WHAT THIS TASK INVOLVES:
Your answer must be the full listing, word for word, with no images in it.

PROVIDED MATERIAL:
● ● ●
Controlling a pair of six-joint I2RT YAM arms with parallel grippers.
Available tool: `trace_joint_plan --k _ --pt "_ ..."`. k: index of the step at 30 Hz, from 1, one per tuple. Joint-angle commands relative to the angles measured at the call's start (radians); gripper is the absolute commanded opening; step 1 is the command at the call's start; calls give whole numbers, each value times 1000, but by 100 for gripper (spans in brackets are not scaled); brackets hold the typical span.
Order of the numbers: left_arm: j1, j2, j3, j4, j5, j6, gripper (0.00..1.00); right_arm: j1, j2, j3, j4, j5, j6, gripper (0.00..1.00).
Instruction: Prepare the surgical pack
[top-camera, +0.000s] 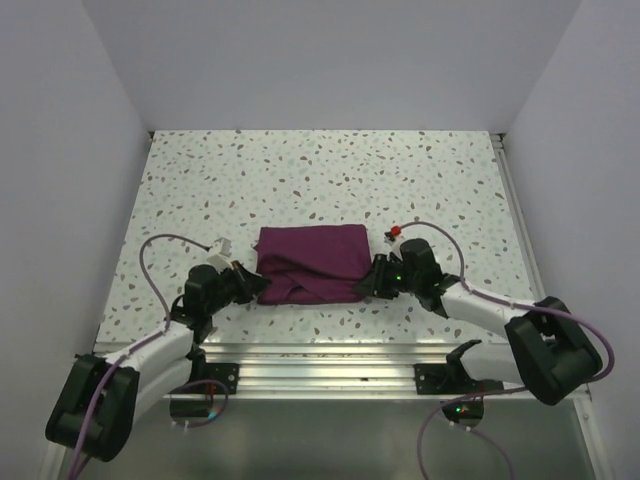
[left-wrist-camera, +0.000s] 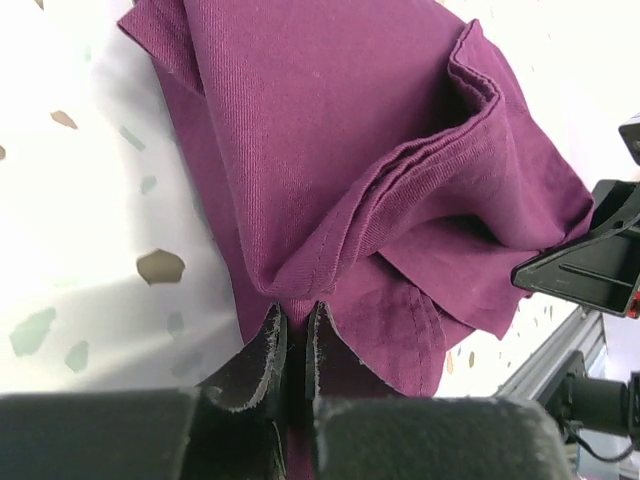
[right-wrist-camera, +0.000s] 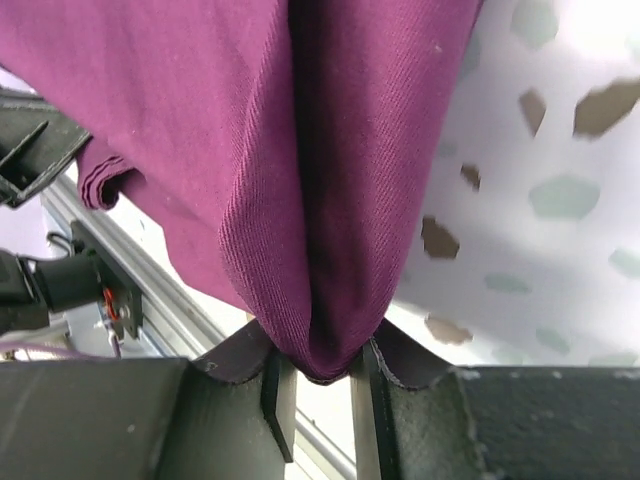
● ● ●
SOLVED EXERCISE:
Controlling a pair of six-joint I2RT YAM arms with parallel grippers.
Available tool: `trace_joint_plan --k _ --pt "_ ..."`. k: index of the step at 30 Hz, from 1, one per tuple. Joint-angle commands relative to the angles measured at the call's start (radians); gripper is the absolute commanded opening; step 1 is the command at the call's start; calls give whole numbers, each value times 1000, but by 100 for gripper (spans in brackets are not scaled); brackets hold the typical span.
Order of the numbers: left_arm: j1, j2, j3, j4, j5, j6, gripper (0.00..1.00); right_arm: j1, j2, j3, j4, j5, j6, gripper (0.00..1.00).
Instruction: Prepare the surgical pack
[top-camera, +0.000s] 
[left-wrist-camera, +0.000s] 
[right-wrist-camera, +0.000s] 

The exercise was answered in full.